Erste Schritte mit der Beleganalyse in Azure

Abgeschlossen

Azure KI Dokument Intelligenz besteht aus Features, die nach Modelltyp gruppiert sind:

  • Vorgefertigte Modelle – vortrainierte Modelle, die entwickelt wurden, um allgemeine Dokumenttypen wie Rechnungen, Visitenkarten, Ausweisdokumente und vieles mehr zu verarbeiten. Diese Modelle wurden entwickelt, um bestimmte Felder zu erkennen und zu extrahieren, die für jeden Dokumententyp wichtig sind.
  • Benutzerdefinierte Modelle – können trainiert werden, um bestimmte Felder zu identifizieren, die nicht in den vorhandenen vortrainierten Modellen berücksichtigt werden.
  • Dokumentanalyse – eine allgemeine Dokumentenanalyse, die strukturierte Datendarstellungen zurückgibt, einschließlich interessanter Regionen und ihrer Beziehungen untereinander.

Vordefinierte Modelle

Die vorgefertigten Modelle wenden fortschrittliches maschinelles Lernen an, um Text, Schlüssel-Wert-Paare, Tabellen und Strukturen aus Formularen und Dokumenten genau zu identifizieren und zu extrahieren. Diese Funktionen umfassen das Extrahieren von:

  • Kunden- und Lieferantendetails aus Rechnungen
  • Verkaufs- und Transaktionsdetails von Belegen
  • Identifikations- und Überprüfungsdetails aus Ausweisdokumenten
  • Krankenversicherungsdetails
  • Geschäftskontaktdetails
  • Vertrags- und Vertragsparteiendetails aus Verträgen
  • Steuerpflichtige Vergütung, Hypothekenzinsen, Details zu Studienkrediten und mehr

Betrachten Sie z. B. das vorgefertigte Belegmodell. Es verarbeitet Belege indem es:

  • Feldnamen mit Werten abgleicht;
  • Datentabellen identifiziert;
  • Bestimmter Feldtypen wie Datumsangaben, Telefonnummern, Adressen, Summen und andere identifiziert.

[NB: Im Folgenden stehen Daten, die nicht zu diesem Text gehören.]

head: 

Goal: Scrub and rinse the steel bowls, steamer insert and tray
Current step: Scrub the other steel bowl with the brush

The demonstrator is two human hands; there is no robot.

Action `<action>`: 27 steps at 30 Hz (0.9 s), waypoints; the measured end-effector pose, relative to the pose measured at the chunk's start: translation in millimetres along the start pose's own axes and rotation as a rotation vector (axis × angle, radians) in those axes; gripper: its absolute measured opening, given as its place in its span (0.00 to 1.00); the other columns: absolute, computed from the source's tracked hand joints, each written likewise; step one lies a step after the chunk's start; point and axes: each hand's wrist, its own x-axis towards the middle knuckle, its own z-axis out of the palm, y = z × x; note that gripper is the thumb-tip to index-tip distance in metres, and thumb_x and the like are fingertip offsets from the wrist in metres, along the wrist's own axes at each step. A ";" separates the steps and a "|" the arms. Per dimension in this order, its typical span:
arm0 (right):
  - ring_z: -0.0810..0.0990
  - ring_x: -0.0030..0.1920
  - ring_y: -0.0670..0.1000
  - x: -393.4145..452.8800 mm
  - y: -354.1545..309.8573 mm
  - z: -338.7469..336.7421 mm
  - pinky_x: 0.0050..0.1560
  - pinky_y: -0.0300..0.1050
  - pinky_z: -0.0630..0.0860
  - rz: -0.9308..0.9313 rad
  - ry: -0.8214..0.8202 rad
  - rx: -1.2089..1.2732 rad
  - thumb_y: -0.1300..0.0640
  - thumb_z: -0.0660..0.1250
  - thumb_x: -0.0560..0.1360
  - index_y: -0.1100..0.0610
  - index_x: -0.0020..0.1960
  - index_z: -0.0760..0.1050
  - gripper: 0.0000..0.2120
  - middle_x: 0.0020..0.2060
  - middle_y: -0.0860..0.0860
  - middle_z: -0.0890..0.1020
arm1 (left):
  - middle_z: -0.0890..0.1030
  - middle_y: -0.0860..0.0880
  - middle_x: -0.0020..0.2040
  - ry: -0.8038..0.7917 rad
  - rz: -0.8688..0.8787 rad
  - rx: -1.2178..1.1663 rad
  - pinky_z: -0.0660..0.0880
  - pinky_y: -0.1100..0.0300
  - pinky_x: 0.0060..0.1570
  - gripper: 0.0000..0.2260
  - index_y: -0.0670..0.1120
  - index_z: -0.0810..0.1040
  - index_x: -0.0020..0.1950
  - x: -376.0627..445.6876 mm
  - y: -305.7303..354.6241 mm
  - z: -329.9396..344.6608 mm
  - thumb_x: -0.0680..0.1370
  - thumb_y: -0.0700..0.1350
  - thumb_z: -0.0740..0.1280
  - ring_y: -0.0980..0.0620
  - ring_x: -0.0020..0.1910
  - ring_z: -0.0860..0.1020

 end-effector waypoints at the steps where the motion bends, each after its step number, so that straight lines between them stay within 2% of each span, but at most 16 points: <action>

Das Belegmodell wurde darauf trainiert, Daten auf verschiedenen Belegarten zu erkennen, z. B. auf Thermobons (auf wärmeempfindlichem Papier gedruckt), Hotelbelegen, Tankbelegen, Kreditkartenbelegen und Parkbelegen.

Zu den erkannten Feldern gehören:

  • Name, Adresse und Telefonnummer des Händlers
  • Datum und Uhrzeit des Kaufs
  • Bezeichnung, Menge und Preis jedes gekauften Artikels
  • Summe, Zwischensumme und Steuerangaben

Jedes Feld- und Datenpaar weist einen Konfidenzfaktor auf, der den wahrscheinlichen Grad der Genauigkeit angibt. Dies kann verwendet werden, um automatisch zu identifizieren, wann eine Person einen Beleg überprüfen muss.

Je nach Belegtyp wurde das Modell darauf trainiert, verschiedene Sprachen zu erkennen. Optimale Ergebnisse bei Verwendung des vorgefertigten Belegmodells erzielen Sie mit den folgenden Bildformaten:

  • JPEG, PNG, BMP, PDF oder TIFF.
  • Dateien müssen im kostenpflichtigen Tarif (S0) kleiner als 500 MB und im kostenlosen Tarif (F0) kleiner als 4 MB sein.
  • Die Bildgröße muss sich zwischen 50 × 50 Pixel und 10000 × 10000 Pixel befinden.
  • PDF-Dokumente maximal 43 × 43 cm
  • Pro Dokument darf nur ein Beleg abgebildet sein.

Sie können für das Training von Modellen Document Intelligence Studio verwenden, eine Benutzeroberfläche zum Testen der Dokumentanalyse, vordefinierter Modelle und zum Erstellen benutzerdefinierter Modelle.

Azure KI Dokument Intelligenz-Ressource

Um Azure KI Dokument Intelligenz zu verwenden, müssen Sie in Ihrem Azure-Abonnement entweder eine Dokument Intelligenz- oder eine Azure KI Services-Ressource erstellen. Wenn Sie Dokument Intelligenz noch nicht verwendet haben, wählen Sie beim Erstellen der Ressource den kostenlosen Tarif auf. Beim kostenlosen Tarif gibt es einige Einschränkungen, z. B. werden nur die ersten beiden Seiten von PDF- oder TIFF-Dokumenten verarbeitet.

Nachdem die Ressource erstellt wurde, können Sie Clientanwendungen erstellen, die mittels Schlüssel und Endpunkt eine Verbindung herstellen und übermittelte Formulare analysieren, oder die Ressource in Dokument Intelligenz Studio verwenden.